+++ Records +++
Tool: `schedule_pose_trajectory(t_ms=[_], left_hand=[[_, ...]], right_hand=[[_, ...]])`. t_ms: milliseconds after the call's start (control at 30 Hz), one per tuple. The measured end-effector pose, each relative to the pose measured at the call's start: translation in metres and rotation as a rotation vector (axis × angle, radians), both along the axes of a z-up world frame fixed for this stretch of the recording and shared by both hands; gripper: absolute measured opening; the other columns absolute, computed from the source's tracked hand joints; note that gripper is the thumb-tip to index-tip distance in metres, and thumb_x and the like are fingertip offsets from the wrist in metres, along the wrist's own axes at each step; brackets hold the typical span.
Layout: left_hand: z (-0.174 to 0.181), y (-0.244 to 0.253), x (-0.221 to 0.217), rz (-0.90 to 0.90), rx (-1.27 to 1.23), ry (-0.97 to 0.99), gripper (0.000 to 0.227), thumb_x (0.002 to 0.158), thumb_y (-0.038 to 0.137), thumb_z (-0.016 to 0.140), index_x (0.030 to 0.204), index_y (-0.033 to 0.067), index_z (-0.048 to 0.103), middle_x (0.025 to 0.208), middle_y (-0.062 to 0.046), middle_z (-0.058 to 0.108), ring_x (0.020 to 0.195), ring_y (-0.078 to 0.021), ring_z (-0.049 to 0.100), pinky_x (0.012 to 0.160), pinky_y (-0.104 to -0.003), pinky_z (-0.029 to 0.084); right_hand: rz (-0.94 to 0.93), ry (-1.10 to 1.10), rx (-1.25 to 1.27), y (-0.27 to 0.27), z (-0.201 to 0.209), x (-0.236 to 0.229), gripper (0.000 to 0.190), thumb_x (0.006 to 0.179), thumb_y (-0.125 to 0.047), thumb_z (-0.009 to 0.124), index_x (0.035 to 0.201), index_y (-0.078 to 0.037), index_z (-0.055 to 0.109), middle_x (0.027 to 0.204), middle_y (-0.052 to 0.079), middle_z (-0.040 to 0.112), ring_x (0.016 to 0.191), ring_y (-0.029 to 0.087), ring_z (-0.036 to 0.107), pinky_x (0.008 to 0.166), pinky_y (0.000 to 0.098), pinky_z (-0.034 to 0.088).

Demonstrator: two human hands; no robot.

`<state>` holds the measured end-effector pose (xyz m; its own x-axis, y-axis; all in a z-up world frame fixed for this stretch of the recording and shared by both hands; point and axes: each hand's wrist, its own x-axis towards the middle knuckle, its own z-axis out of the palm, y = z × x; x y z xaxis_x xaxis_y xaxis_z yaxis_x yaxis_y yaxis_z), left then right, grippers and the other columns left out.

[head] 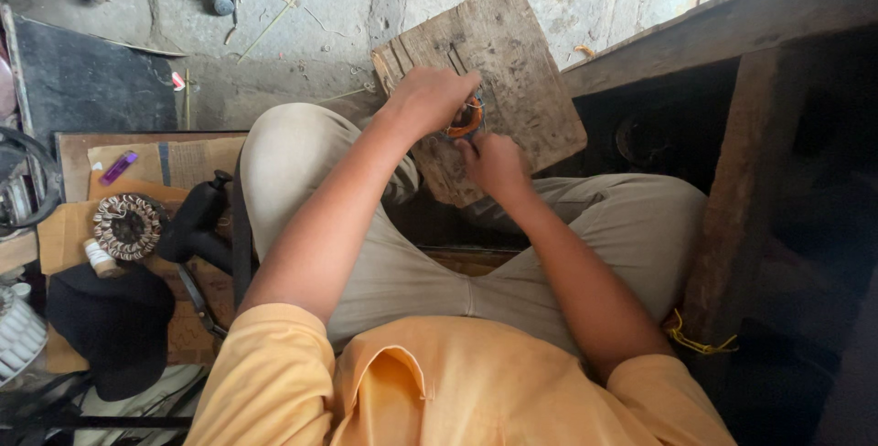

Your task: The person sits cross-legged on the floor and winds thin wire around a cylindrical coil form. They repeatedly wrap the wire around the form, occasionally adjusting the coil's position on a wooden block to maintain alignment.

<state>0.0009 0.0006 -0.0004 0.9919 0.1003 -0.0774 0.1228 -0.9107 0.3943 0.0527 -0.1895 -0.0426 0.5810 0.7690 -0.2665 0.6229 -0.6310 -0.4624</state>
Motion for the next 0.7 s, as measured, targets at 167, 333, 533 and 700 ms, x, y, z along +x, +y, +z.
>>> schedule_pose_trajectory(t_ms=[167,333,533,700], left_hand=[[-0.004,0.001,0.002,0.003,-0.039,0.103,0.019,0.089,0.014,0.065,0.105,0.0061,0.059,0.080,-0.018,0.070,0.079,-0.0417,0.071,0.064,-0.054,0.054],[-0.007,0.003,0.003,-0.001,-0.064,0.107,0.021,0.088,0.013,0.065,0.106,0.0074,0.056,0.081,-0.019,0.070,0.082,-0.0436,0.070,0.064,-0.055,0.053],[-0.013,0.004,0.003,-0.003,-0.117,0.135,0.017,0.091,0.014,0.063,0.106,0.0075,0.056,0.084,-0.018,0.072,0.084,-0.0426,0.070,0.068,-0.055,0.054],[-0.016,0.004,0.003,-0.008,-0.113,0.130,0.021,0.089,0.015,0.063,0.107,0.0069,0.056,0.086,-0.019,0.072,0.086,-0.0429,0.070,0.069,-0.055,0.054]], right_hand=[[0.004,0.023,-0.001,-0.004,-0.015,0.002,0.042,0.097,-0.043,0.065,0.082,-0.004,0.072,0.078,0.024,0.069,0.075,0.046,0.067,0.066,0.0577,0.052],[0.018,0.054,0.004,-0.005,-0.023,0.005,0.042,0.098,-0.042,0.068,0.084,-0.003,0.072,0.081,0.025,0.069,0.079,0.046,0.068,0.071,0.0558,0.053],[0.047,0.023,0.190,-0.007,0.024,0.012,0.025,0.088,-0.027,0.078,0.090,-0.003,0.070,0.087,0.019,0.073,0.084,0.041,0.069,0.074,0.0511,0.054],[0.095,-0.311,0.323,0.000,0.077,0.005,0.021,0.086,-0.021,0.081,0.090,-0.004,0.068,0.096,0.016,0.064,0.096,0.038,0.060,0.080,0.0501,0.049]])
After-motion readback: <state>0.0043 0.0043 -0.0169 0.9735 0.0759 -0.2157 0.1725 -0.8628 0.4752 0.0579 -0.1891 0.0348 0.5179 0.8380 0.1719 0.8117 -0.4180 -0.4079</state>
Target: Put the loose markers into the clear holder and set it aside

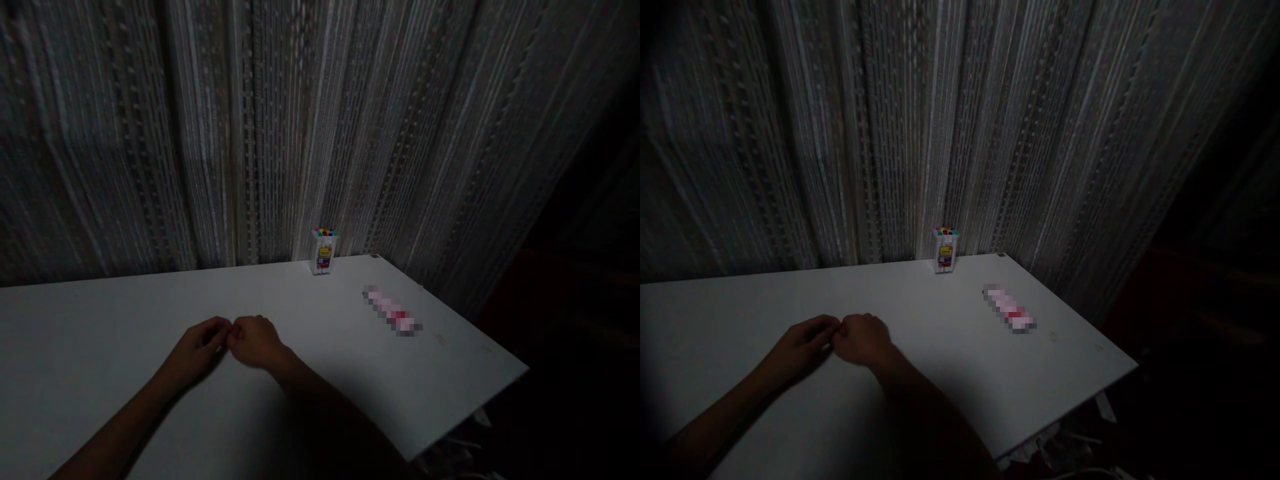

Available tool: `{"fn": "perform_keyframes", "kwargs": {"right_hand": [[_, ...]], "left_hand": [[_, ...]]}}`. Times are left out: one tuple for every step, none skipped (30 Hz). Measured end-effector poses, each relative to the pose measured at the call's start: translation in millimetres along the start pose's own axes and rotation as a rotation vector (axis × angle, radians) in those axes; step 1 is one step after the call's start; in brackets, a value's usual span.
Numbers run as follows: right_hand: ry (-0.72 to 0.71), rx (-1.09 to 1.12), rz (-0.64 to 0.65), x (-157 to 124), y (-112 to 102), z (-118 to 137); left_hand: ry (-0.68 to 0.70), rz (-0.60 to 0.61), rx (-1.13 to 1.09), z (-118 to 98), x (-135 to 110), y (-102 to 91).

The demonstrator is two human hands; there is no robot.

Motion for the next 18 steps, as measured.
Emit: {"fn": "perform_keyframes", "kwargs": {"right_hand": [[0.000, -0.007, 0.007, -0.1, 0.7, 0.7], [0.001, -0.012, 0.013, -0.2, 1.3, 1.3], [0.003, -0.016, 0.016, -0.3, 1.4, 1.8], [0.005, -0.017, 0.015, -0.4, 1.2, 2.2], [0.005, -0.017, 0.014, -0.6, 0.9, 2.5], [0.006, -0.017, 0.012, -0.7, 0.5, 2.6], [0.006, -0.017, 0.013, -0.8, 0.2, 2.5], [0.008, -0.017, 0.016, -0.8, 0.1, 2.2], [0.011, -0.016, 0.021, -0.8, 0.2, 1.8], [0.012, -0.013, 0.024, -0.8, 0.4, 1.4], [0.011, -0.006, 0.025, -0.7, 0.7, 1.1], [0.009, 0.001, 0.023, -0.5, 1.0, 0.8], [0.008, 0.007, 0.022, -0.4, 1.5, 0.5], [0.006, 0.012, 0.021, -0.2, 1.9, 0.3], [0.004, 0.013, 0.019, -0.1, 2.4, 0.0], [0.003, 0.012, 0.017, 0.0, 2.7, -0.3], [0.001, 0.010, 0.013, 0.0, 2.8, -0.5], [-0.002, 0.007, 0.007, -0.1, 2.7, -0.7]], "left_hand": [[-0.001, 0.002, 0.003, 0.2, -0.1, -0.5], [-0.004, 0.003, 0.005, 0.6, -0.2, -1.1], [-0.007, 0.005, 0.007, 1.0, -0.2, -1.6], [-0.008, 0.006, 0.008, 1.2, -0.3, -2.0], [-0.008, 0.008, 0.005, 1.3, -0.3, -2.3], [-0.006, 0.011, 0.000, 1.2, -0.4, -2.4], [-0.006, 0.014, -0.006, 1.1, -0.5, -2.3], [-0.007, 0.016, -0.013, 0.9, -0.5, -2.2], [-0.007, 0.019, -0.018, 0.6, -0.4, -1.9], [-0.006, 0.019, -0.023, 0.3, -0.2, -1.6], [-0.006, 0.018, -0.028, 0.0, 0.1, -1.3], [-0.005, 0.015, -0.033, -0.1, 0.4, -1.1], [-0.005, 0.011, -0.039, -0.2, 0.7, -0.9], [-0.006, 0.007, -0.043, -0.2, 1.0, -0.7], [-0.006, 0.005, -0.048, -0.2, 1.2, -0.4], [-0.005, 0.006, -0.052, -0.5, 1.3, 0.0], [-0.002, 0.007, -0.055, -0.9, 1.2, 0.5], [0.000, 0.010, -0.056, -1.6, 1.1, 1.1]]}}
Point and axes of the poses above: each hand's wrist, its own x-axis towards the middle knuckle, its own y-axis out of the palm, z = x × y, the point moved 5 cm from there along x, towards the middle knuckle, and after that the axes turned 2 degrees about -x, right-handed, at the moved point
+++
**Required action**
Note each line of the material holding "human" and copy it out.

**Response**
Demonstrator: two human hands; no robot.
The demonstrator is two human hands; there is no robot.

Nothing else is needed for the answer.